- WORK TO COMPLETE: For the word "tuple", find each line in the entries where it occurs and copy that line.

- Stored data entries:
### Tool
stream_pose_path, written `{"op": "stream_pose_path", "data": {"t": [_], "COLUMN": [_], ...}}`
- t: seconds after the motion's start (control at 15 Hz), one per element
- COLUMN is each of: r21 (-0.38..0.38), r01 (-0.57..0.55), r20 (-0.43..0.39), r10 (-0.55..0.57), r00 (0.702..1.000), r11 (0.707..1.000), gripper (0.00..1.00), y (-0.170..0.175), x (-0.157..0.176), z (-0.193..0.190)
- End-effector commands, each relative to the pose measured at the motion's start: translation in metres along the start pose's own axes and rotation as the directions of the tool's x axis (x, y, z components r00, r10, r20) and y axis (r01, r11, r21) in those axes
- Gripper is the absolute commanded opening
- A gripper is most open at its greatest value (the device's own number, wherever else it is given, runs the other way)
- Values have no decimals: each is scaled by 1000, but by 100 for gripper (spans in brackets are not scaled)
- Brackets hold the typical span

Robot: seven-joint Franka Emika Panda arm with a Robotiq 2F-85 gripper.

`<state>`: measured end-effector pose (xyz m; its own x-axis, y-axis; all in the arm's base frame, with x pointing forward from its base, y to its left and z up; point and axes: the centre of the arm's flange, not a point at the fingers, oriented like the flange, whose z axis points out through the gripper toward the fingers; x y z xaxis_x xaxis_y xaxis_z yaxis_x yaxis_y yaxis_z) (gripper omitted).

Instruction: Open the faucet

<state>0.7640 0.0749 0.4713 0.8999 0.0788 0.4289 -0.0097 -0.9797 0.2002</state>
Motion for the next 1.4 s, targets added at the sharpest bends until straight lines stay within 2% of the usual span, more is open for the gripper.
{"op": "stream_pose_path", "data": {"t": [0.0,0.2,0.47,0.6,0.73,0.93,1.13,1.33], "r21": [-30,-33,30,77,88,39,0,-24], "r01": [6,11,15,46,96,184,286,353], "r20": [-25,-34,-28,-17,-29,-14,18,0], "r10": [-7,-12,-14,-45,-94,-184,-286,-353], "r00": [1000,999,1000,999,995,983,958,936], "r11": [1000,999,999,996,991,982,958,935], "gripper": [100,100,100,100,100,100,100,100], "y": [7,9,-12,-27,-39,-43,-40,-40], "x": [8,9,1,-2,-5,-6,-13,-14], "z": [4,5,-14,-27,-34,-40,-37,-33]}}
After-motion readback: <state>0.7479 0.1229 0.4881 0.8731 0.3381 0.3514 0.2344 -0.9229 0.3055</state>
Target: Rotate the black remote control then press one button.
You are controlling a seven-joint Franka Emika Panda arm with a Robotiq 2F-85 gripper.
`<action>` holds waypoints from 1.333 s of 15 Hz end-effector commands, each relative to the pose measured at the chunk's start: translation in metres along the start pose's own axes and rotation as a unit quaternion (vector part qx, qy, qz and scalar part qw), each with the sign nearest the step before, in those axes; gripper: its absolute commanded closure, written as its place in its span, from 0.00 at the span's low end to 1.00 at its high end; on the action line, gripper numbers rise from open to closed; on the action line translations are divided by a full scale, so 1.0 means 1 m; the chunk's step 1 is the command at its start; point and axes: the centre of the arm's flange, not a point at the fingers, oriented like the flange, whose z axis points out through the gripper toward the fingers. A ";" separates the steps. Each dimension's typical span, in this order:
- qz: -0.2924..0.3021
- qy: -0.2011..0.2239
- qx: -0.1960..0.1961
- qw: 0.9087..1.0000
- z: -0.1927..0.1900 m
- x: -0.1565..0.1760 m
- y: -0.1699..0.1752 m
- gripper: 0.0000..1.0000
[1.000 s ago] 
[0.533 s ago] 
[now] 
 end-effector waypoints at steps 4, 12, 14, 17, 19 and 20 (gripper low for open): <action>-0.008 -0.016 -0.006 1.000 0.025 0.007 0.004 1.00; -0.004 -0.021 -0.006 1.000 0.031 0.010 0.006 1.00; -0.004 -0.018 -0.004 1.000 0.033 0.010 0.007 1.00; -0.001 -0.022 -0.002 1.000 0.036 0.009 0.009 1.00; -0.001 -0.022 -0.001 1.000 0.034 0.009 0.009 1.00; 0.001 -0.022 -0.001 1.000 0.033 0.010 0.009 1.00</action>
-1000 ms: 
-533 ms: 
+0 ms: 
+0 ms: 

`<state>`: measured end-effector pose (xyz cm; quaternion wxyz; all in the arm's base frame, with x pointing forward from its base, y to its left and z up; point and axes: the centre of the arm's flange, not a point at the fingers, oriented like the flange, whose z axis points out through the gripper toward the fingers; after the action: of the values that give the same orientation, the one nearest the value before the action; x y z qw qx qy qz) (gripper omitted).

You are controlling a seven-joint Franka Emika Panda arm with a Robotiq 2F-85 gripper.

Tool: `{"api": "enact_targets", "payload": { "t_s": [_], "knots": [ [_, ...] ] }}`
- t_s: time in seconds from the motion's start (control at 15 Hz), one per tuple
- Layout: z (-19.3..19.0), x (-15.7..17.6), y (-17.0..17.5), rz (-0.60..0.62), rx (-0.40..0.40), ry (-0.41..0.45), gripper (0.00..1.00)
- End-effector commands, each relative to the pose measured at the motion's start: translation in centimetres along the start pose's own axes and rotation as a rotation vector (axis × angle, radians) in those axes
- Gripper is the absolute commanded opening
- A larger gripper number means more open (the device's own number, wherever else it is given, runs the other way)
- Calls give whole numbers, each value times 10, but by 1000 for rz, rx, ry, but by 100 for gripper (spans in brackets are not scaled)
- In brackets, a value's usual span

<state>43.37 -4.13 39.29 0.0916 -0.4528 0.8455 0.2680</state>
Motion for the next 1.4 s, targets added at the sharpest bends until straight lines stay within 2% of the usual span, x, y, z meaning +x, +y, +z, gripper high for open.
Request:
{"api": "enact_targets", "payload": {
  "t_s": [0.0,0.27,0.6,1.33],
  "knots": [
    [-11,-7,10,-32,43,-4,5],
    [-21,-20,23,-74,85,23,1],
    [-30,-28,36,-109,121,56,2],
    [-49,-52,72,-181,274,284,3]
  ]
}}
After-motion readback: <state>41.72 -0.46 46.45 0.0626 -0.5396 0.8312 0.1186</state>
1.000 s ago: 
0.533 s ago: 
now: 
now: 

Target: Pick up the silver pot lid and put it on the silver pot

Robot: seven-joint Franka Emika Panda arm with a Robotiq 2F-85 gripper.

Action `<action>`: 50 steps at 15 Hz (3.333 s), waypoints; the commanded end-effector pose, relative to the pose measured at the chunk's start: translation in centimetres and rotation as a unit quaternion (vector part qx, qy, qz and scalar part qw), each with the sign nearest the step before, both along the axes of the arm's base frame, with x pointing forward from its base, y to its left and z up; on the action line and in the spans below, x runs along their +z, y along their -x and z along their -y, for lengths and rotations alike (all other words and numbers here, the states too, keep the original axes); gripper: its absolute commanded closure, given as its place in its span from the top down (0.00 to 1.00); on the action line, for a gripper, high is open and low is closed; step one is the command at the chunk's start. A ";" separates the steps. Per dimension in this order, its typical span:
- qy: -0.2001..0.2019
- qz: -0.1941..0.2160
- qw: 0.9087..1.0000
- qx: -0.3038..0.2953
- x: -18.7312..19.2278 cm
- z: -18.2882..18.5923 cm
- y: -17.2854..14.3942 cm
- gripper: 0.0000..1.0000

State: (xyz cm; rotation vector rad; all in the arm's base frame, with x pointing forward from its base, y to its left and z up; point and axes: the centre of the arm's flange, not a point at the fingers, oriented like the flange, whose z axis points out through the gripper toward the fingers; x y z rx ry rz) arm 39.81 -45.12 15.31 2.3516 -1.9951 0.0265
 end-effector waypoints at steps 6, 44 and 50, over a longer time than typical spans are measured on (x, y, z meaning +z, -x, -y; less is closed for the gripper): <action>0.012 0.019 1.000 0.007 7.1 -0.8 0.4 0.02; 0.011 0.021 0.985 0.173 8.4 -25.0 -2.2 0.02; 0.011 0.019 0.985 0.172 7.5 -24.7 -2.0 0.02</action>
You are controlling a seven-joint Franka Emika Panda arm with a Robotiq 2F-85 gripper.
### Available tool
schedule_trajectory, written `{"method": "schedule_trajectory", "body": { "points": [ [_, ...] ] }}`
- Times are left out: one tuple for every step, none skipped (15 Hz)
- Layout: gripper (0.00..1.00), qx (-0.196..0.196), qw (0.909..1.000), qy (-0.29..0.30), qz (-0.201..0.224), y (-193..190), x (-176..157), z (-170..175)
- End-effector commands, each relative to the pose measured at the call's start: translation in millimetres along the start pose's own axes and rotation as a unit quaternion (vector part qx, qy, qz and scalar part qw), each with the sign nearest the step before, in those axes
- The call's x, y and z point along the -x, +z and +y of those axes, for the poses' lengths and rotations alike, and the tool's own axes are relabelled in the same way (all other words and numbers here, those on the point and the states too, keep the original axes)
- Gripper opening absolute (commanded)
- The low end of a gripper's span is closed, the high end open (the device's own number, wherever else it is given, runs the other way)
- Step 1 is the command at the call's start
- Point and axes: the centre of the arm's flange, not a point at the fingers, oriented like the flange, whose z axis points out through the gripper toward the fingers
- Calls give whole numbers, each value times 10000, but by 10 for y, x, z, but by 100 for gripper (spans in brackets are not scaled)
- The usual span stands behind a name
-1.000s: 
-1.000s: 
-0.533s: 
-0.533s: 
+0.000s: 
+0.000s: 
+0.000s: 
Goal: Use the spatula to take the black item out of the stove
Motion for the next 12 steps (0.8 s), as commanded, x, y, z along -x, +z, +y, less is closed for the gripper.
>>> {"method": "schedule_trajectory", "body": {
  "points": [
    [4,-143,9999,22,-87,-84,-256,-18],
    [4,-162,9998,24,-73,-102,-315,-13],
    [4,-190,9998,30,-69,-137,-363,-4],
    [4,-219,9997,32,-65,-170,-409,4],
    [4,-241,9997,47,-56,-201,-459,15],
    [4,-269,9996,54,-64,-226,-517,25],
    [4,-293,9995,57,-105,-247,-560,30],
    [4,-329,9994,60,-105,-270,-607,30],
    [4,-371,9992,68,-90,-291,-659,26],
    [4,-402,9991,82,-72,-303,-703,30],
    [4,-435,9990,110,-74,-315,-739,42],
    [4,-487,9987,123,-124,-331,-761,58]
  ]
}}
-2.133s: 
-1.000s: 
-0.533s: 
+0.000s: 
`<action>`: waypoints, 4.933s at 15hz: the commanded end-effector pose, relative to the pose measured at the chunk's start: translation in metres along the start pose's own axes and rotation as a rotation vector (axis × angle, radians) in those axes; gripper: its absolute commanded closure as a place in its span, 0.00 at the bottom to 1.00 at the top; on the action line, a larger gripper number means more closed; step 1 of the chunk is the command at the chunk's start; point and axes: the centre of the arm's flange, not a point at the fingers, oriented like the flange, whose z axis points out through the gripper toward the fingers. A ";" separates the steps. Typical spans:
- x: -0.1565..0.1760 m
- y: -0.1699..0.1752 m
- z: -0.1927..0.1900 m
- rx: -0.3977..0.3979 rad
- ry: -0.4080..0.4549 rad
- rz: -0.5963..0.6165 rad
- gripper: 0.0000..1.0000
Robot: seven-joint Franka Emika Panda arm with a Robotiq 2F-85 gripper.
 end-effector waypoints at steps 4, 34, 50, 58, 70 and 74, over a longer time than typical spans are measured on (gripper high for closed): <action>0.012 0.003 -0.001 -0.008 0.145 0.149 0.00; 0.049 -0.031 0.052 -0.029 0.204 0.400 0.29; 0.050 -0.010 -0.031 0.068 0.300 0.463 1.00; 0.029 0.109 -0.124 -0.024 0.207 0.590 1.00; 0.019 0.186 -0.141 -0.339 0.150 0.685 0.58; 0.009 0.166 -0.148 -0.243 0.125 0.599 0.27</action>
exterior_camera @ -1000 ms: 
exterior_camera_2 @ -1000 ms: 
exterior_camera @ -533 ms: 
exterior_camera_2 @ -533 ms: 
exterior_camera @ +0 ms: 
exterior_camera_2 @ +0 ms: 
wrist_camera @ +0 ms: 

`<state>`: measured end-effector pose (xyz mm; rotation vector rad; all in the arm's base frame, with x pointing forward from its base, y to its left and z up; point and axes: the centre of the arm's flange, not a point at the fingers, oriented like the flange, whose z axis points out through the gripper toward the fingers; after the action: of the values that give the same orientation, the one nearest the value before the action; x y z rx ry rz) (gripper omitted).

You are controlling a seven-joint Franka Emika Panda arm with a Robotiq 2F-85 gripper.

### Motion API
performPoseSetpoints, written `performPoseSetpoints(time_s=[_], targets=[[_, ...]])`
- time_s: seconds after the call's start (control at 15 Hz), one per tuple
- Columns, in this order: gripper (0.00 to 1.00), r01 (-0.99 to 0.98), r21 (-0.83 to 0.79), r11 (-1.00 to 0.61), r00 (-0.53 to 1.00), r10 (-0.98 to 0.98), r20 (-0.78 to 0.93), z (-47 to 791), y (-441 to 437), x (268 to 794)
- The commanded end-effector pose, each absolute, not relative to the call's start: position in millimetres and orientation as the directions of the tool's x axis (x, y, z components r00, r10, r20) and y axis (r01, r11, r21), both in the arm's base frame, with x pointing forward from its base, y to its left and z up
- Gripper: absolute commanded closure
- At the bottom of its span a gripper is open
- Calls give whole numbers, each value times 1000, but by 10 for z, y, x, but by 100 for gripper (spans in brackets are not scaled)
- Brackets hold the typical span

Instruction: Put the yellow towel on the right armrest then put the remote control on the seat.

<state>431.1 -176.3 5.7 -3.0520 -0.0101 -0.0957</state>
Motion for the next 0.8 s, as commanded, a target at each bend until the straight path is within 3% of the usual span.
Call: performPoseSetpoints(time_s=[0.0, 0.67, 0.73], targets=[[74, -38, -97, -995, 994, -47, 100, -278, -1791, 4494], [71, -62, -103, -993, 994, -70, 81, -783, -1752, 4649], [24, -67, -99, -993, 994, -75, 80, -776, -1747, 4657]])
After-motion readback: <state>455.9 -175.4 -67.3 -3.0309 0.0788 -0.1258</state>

- ANSWER TO THE EXERCISE:
- t_s: time in seconds from the motion's start (control at 15 Hz), one per tuple
- Times are left out: one tuple for every step, none skipped (15 Hz)
- time_s: seconds after the call's start (control at 15 Hz), one per tuple

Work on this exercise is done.